[Entries supplied — start]

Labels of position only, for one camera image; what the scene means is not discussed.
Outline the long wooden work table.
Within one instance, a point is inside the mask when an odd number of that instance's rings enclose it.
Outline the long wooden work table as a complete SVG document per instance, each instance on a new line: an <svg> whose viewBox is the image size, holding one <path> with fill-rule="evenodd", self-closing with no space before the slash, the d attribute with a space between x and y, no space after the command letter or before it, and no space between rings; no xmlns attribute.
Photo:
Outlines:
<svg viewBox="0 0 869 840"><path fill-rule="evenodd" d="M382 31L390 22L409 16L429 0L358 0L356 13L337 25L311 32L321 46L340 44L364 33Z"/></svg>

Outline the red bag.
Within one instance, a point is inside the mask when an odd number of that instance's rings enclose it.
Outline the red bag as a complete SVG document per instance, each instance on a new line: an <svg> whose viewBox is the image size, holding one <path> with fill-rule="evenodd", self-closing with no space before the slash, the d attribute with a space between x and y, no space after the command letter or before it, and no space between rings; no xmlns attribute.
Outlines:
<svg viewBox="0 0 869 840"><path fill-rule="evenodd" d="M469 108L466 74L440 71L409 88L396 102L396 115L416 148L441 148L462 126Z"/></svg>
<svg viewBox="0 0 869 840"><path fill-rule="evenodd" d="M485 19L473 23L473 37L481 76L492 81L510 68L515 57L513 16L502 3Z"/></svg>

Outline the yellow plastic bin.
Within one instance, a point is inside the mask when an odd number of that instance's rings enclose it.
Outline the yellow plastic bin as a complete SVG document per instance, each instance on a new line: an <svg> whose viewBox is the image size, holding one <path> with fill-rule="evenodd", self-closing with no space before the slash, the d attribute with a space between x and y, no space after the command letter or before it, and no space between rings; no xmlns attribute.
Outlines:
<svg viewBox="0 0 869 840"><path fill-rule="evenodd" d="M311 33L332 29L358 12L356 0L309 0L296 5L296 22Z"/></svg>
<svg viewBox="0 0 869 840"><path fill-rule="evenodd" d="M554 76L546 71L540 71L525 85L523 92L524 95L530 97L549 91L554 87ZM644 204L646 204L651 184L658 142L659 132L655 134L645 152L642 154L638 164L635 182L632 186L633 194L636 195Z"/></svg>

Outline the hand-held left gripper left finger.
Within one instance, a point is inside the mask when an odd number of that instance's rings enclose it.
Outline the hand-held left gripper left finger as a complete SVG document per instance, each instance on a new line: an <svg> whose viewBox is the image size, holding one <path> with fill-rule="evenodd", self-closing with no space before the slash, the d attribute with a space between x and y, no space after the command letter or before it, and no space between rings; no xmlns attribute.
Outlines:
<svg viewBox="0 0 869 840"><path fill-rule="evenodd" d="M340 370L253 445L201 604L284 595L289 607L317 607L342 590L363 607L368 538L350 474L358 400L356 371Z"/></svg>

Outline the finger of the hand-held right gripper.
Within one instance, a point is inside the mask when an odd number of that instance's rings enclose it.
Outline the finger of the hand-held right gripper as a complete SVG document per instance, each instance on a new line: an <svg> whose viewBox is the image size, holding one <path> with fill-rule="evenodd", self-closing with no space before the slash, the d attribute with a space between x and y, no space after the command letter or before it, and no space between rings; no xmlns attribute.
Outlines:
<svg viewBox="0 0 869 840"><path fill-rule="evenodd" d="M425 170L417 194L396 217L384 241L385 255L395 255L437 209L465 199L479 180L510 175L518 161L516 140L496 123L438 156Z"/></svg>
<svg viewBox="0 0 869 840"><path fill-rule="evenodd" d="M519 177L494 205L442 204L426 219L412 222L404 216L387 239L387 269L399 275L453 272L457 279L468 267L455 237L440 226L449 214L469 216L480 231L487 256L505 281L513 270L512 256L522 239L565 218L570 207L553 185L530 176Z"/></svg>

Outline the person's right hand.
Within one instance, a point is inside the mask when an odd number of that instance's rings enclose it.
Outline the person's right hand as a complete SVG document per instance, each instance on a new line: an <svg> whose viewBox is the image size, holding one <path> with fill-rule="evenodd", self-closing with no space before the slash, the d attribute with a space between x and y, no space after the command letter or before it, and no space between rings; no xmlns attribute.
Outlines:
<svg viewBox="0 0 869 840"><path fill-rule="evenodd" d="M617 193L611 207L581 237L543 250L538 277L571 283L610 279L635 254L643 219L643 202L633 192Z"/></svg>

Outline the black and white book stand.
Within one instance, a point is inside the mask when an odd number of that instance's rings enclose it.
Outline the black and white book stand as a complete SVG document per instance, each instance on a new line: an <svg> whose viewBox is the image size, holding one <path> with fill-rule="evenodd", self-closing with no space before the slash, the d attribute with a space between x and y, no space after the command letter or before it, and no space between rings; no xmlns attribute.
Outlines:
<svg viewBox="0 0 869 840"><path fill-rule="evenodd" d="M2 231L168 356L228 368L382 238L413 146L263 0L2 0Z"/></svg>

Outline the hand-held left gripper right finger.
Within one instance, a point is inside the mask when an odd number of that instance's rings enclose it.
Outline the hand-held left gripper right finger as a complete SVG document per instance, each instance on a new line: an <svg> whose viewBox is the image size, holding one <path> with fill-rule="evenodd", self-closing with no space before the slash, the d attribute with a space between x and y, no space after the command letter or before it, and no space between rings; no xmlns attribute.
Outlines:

[Entries supplied — finish]

* [Exercise instructions]
Output the records exactly, so that each line matches what was given.

* [Exercise output]
Labels of position only, for one camera image; what the scene means is not discussed.
Outline the long wooden work table.
Within one instance, a point is inside the mask when an odd number of that instance's rings enclose it.
Outline the long wooden work table as a complete SVG document per instance, each instance on a new line: an <svg> whose viewBox is the image size, holding one <path> with fill-rule="evenodd", self-closing with no space before the slash, the d attribute with a space between x and y, no space after the command letter or before it, and no space between rings; no xmlns attribute.
Photo:
Outlines:
<svg viewBox="0 0 869 840"><path fill-rule="evenodd" d="M382 31L390 22L409 16L429 0L358 0L356 13L337 25L311 32L321 46L340 44L364 33Z"/></svg>

Outline the red bag.
Within one instance, a point is inside the mask when an odd number of that instance's rings enclose it.
Outline the red bag as a complete SVG document per instance, each instance on a new line: an <svg> whose viewBox is the image size, holding one <path> with fill-rule="evenodd", self-closing with no space before the slash, the d attribute with a space between x and y, no space after the command letter or before it, and no space between rings; no xmlns attribute.
Outlines:
<svg viewBox="0 0 869 840"><path fill-rule="evenodd" d="M469 108L466 74L440 71L409 88L396 102L396 115L416 148L441 148L462 126Z"/></svg>
<svg viewBox="0 0 869 840"><path fill-rule="evenodd" d="M485 19L473 23L473 37L481 76L492 81L510 68L515 57L513 16L502 3Z"/></svg>

Outline the yellow plastic bin.
Within one instance, a point is inside the mask when an odd number of that instance's rings enclose it.
Outline the yellow plastic bin as a complete SVG document per instance, each instance on a new line: an <svg> whose viewBox is the image size, holding one <path> with fill-rule="evenodd", self-closing with no space before the slash, the d attribute with a space between x and y, no space after the command letter or before it, and no space between rings; no xmlns attribute.
Outlines:
<svg viewBox="0 0 869 840"><path fill-rule="evenodd" d="M311 33L332 29L358 12L356 0L309 0L296 5L296 22Z"/></svg>
<svg viewBox="0 0 869 840"><path fill-rule="evenodd" d="M554 76L546 71L540 71L525 85L523 92L524 95L530 97L549 91L554 87ZM644 204L646 204L651 184L658 142L659 132L655 134L645 152L642 154L638 164L635 182L632 186L633 194L636 195Z"/></svg>

Outline the hand-held left gripper left finger.
Within one instance, a point is inside the mask when an odd number of that instance's rings enclose it.
Outline the hand-held left gripper left finger as a complete SVG document per instance, each instance on a new line: an <svg> whose viewBox is the image size, holding one <path> with fill-rule="evenodd", self-closing with no space before the slash, the d attribute with a space between x and y, no space after the command letter or before it, and no space between rings; no xmlns attribute.
Outlines:
<svg viewBox="0 0 869 840"><path fill-rule="evenodd" d="M340 370L253 445L201 604L284 595L289 607L317 607L342 590L363 607L368 538L350 474L358 400L356 371Z"/></svg>

Outline the finger of the hand-held right gripper.
Within one instance, a point is inside the mask when an odd number of that instance's rings enclose it.
Outline the finger of the hand-held right gripper as a complete SVG document per instance, each instance on a new line: an <svg> whose viewBox is the image size, holding one <path> with fill-rule="evenodd", self-closing with no space before the slash, the d attribute with a space between x and y, no space after the command letter or before it, and no space between rings; no xmlns attribute.
Outlines:
<svg viewBox="0 0 869 840"><path fill-rule="evenodd" d="M425 170L417 194L396 217L384 241L385 255L395 255L437 209L465 199L479 180L510 175L518 161L516 140L496 123L438 156Z"/></svg>
<svg viewBox="0 0 869 840"><path fill-rule="evenodd" d="M519 177L494 205L442 204L426 219L412 222L404 216L387 239L387 269L399 275L453 272L457 279L468 267L455 237L440 226L449 214L469 216L480 231L487 256L505 281L513 270L512 256L522 239L565 218L570 207L553 185L530 176Z"/></svg>

Outline the person's right hand.
Within one instance, a point is inside the mask when an odd number of that instance's rings enclose it.
Outline the person's right hand as a complete SVG document per instance, each instance on a new line: an <svg> whose viewBox is the image size, holding one <path> with fill-rule="evenodd", self-closing with no space before the slash, the d attribute with a space between x and y, no space after the command letter or before it, and no space between rings; no xmlns attribute.
Outlines:
<svg viewBox="0 0 869 840"><path fill-rule="evenodd" d="M617 193L611 207L581 237L543 250L538 277L571 283L610 279L635 254L643 219L643 202L633 192Z"/></svg>

Outline the black and white book stand.
Within one instance, a point is inside the mask when an odd number of that instance's rings enclose it.
Outline the black and white book stand as a complete SVG document per instance, each instance on a new line: an <svg> whose viewBox is the image size, holding one <path> with fill-rule="evenodd", self-closing with no space before the slash, the d attribute with a space between x and y, no space after the command letter or before it, and no space between rings; no xmlns attribute.
Outlines:
<svg viewBox="0 0 869 840"><path fill-rule="evenodd" d="M2 231L168 356L228 368L382 238L413 146L263 0L2 0Z"/></svg>

Outline the hand-held left gripper right finger.
Within one instance, a point is inside the mask when an odd number of that instance's rings enclose it.
Outline the hand-held left gripper right finger as a complete SVG document per instance, each instance on a new line: an <svg> whose viewBox is the image size, holding one <path> with fill-rule="evenodd", self-closing with no space before the slash, the d attribute with a space between x and y, no space after the command letter or before it, and no space between rings; no xmlns attribute.
Outlines:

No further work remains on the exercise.